> [EXERCISE PROMPT]:
The answer must consist of every line below that contains the word "jersey".

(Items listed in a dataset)
- - -
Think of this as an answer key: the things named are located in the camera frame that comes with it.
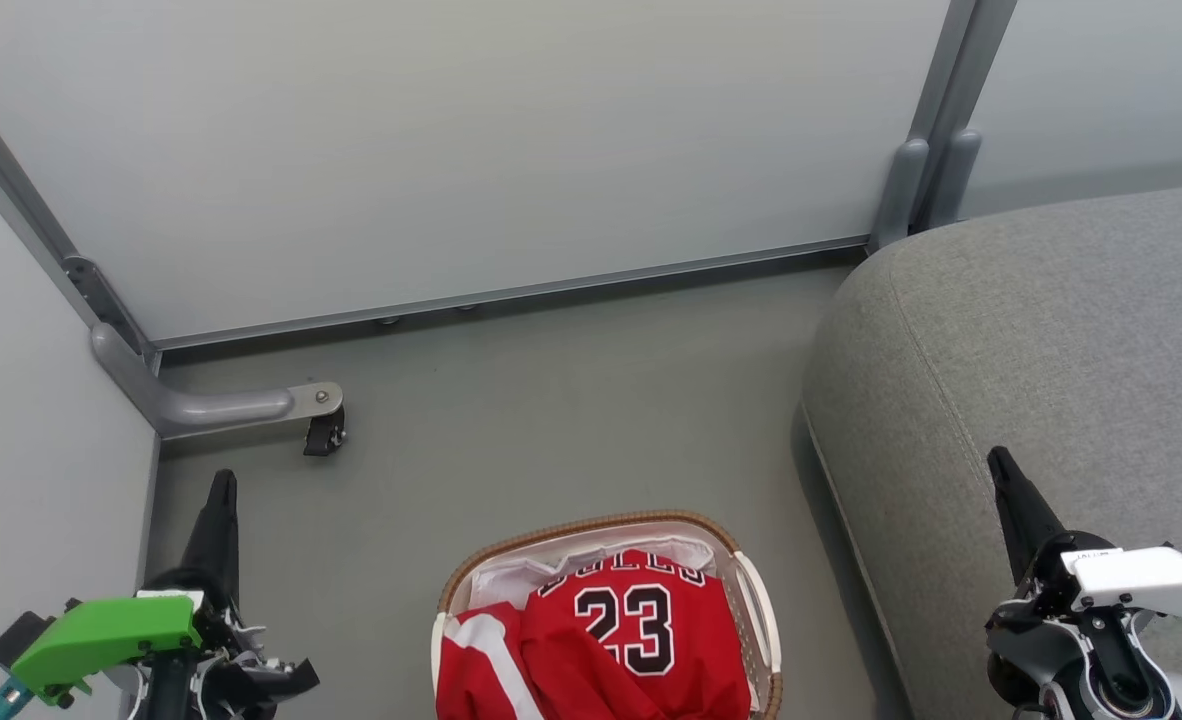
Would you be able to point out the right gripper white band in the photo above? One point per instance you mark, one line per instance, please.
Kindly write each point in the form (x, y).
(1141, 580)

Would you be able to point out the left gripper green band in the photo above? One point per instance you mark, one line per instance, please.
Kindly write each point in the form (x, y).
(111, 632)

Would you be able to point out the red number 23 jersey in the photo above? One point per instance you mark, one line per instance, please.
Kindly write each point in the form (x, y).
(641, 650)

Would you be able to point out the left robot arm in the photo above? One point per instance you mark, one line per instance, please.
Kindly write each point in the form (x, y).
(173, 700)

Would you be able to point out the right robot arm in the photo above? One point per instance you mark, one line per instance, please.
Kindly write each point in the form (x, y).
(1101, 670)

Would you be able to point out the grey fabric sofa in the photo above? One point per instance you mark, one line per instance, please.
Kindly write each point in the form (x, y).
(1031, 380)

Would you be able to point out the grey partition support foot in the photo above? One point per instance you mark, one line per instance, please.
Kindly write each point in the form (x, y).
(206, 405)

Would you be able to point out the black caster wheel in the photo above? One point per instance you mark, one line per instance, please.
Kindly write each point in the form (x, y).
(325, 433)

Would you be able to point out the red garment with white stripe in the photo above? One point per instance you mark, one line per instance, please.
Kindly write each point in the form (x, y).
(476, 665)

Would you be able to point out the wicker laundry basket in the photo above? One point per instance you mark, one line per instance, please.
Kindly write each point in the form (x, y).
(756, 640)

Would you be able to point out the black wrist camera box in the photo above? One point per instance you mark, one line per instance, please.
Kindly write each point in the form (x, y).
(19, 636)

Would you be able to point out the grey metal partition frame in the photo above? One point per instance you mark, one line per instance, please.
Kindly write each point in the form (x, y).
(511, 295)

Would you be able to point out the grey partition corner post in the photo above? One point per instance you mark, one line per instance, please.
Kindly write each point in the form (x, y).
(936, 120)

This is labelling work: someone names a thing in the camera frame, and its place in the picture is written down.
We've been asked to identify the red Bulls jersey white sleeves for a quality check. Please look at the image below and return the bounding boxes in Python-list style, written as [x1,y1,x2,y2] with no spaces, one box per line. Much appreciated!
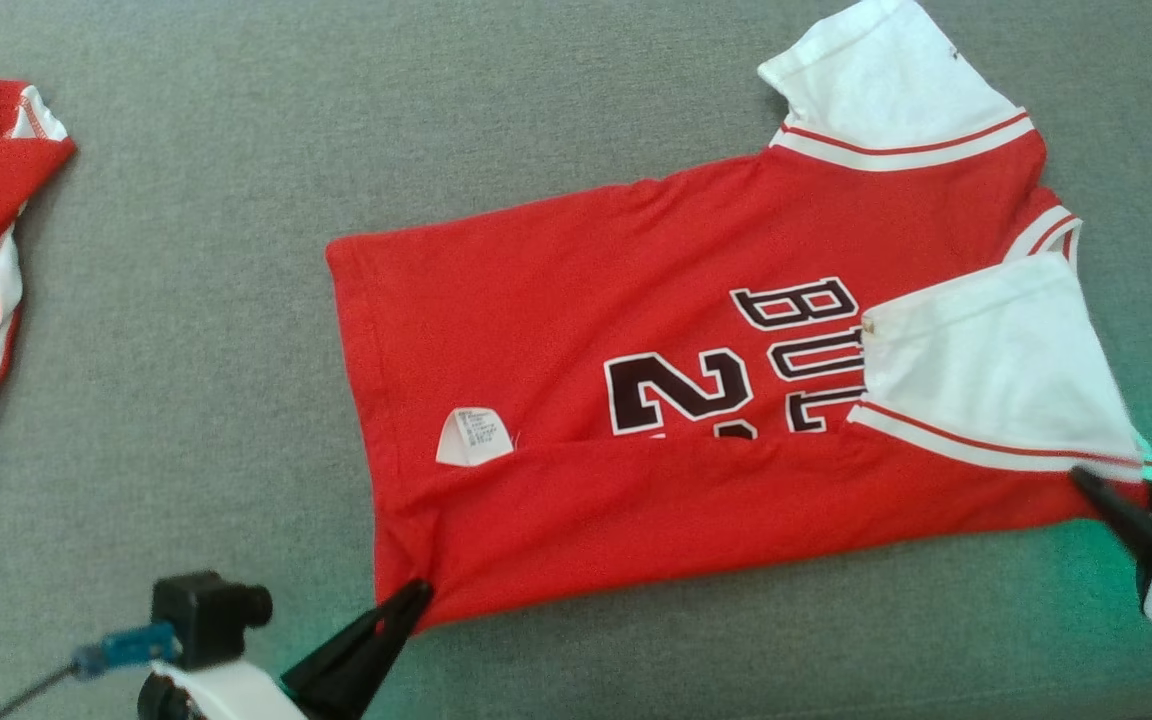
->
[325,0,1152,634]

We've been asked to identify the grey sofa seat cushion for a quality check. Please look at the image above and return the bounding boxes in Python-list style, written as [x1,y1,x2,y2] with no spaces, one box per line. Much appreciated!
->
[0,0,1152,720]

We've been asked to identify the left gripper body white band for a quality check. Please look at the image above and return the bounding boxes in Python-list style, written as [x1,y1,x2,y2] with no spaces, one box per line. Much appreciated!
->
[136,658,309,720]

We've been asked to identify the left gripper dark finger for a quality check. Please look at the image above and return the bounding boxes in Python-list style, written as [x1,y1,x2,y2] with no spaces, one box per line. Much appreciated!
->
- - -
> [RESULT FOR THIS TASK]:
Would you be able to point out the red number 23 jersey in the photo above? One point per instance you mark, one line per instance, please.
We've been asked to identify the red Bulls jersey white sleeves for a quality check. Please look at the image below and return the bounding boxes in Python-list style, written as [x1,y1,x2,y2] with no spaces, one box per line. Much appreciated!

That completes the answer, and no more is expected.